The choices for an authentic recreation of an Anglo-Saxon belt are therefore somewhat limited; in fact the only detailed information I have seen so far is þóra Sharptooth's analysis of a piece of tabletweaving attached to a strap end. Consequently, I based the pattern for this belt directly on her article; my main deviation was in adding more tablets to get a wider band.
The belt is almost but not quite as authentic as I could make it. The Anglo-Saxon were magnificant goldsmiths, and would most likely have produced a far better buckle than this pewter one. However, it being my first attempt at casting a point and buckle I am not too displeased.

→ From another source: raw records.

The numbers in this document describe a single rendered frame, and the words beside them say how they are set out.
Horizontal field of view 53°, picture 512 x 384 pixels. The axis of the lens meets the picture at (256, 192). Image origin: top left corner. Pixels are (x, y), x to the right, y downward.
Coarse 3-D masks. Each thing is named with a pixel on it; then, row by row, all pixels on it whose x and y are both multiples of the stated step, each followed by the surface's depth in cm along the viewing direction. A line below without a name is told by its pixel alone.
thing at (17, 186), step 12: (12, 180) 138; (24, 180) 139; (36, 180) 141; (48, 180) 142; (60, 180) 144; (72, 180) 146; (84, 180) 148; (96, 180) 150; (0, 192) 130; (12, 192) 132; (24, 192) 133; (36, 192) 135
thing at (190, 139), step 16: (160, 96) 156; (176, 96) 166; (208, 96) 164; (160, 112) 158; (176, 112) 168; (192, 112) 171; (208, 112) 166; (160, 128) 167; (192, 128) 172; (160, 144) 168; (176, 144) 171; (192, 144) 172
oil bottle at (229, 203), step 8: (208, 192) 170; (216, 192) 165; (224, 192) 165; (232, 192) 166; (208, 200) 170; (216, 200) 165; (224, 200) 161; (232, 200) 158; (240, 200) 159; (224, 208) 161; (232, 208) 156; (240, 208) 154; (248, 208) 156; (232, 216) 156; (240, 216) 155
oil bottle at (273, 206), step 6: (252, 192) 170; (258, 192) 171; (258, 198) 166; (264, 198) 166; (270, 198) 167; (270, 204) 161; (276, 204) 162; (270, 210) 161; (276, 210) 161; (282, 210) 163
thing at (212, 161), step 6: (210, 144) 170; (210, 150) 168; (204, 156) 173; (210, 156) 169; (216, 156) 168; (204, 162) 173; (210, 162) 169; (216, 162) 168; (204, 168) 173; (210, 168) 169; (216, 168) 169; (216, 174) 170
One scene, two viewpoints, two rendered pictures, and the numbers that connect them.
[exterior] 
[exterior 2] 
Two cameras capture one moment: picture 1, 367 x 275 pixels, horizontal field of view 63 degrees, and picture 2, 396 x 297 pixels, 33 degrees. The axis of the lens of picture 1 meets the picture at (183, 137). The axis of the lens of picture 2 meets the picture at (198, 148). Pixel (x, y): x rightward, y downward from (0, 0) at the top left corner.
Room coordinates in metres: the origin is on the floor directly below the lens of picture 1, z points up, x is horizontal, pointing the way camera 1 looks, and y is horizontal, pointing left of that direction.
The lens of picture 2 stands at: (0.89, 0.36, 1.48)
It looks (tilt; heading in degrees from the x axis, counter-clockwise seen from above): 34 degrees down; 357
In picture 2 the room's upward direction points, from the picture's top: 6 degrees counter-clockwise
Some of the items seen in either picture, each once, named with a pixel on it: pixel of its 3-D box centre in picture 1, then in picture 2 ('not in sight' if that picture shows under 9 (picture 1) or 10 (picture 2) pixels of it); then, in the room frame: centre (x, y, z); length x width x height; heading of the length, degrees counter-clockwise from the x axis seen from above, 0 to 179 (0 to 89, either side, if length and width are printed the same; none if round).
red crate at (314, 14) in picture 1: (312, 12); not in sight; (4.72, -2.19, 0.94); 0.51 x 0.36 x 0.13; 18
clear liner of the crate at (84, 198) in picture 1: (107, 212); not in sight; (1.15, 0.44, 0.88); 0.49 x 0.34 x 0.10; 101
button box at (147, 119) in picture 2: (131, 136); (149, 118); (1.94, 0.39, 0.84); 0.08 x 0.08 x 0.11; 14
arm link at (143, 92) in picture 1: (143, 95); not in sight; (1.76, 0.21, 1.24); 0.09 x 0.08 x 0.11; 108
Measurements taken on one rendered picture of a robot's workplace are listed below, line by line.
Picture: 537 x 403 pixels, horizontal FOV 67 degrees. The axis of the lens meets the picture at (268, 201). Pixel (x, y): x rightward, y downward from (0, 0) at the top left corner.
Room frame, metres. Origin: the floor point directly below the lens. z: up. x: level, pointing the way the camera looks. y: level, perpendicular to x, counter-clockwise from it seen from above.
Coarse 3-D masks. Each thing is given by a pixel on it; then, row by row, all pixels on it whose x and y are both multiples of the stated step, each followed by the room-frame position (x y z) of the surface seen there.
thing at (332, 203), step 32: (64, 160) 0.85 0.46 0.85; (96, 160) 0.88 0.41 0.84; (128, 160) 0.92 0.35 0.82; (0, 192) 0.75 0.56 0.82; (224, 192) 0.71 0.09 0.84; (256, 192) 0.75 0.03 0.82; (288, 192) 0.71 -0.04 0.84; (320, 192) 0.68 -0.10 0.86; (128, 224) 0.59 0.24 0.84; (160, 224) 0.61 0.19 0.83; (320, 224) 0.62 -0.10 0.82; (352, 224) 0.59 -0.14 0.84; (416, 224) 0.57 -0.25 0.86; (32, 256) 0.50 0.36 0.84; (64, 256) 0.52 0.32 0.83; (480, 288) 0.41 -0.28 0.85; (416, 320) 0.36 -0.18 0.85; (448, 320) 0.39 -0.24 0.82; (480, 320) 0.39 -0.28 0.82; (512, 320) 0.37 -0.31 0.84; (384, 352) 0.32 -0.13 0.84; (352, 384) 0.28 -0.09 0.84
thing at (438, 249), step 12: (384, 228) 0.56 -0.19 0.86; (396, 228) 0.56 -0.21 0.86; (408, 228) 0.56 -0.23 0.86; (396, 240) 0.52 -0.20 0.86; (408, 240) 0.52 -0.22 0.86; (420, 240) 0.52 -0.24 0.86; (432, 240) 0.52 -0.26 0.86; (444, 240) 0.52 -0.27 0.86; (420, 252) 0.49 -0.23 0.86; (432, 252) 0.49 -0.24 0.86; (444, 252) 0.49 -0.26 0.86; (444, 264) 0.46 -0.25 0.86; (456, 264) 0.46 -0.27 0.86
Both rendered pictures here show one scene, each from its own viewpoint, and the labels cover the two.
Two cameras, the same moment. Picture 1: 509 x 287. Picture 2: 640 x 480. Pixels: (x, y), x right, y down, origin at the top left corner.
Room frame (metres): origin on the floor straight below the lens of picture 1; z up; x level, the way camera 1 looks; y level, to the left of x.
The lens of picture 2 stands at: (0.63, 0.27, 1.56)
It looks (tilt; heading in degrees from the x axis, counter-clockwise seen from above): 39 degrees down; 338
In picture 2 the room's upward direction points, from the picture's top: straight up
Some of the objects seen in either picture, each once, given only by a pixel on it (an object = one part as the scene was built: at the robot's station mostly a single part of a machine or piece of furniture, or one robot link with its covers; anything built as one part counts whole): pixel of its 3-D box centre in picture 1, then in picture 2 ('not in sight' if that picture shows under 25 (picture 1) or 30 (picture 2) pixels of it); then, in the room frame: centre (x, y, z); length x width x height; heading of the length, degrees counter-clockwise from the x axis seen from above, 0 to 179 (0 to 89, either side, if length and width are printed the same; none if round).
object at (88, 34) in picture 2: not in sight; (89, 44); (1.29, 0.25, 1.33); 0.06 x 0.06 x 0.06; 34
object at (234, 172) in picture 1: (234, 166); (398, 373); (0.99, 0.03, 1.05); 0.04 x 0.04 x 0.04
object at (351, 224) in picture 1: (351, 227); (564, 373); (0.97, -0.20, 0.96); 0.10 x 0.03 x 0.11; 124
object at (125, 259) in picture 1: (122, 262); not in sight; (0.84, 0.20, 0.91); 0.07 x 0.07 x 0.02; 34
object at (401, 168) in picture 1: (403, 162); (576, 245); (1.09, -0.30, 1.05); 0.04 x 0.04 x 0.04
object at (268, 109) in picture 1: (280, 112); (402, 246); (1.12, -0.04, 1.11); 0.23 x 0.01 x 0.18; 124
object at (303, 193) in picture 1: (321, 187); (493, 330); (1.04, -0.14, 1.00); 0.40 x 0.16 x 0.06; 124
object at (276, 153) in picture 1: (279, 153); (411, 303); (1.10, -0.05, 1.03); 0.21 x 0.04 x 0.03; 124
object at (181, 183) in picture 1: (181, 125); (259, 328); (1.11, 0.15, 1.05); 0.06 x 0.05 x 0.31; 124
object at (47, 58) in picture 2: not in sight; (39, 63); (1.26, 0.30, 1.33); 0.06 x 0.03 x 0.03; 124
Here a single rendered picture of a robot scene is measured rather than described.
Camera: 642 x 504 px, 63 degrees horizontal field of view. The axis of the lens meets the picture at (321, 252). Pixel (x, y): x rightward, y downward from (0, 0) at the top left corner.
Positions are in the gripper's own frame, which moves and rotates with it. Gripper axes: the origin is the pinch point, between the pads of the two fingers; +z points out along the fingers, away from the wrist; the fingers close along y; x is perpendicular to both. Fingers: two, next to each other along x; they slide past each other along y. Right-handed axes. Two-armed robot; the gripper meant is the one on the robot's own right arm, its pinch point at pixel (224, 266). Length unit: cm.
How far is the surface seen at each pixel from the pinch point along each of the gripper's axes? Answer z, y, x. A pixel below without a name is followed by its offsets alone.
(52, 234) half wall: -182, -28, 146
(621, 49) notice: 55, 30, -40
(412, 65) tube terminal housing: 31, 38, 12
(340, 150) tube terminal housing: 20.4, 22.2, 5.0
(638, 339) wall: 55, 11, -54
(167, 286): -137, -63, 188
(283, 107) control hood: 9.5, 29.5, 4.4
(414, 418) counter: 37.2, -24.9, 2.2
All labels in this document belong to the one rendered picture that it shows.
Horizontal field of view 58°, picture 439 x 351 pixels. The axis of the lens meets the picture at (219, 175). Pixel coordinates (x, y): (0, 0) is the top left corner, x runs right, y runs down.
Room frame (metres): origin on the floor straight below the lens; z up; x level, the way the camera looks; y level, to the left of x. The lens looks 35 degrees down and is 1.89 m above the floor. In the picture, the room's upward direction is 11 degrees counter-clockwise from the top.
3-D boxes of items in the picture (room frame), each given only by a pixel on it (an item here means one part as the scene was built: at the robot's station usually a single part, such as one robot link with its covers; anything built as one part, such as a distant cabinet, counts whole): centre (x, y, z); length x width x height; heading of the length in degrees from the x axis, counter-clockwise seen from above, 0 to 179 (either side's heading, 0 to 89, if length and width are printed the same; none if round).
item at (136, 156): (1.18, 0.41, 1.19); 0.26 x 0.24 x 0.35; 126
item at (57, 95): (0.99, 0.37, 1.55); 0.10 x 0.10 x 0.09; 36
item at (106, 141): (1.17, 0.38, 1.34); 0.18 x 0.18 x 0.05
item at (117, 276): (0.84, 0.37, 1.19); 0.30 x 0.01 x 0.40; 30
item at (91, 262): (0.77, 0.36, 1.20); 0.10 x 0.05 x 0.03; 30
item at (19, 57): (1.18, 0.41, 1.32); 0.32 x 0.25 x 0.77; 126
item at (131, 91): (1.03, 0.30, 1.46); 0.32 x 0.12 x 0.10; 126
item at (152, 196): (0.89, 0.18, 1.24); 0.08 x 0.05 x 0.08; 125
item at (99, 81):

The main difference though is that all the examples of period buckles I have seen have tongues of iron, which mine does not have.
Since this was my first buckle and there were quite a number of details I was experimenting with, such as integral rivets and hinges, I decided to simplify where I could and just cast a plain loop.
The GTT pattern for the belt can be found here.
|# Tablets||37 4-hole tablets – note that there are no actual selvedge tablets|
|Warp||pure wool, 2-ply, blue, red, yellow, white|
|Weft||pure wool, 2-ply, blue|
|Pattern||blue background, yellow on red diamonds and white spots|
|Method||two packs of alternately idling tablets|
Collingwood, P. The Techniques of Tabletweaving. London 1982.
Crowfoot, E., Pritchard, F., Staniland, K. Textiles and Clothing: 1150 - 1450. London 2001.
Egan, G; & Pritchard, F. Dress Accessories 1150 - 1450. Woodbridge 2002.
Hansen, E. Brikvævning. Højbjerg 1990.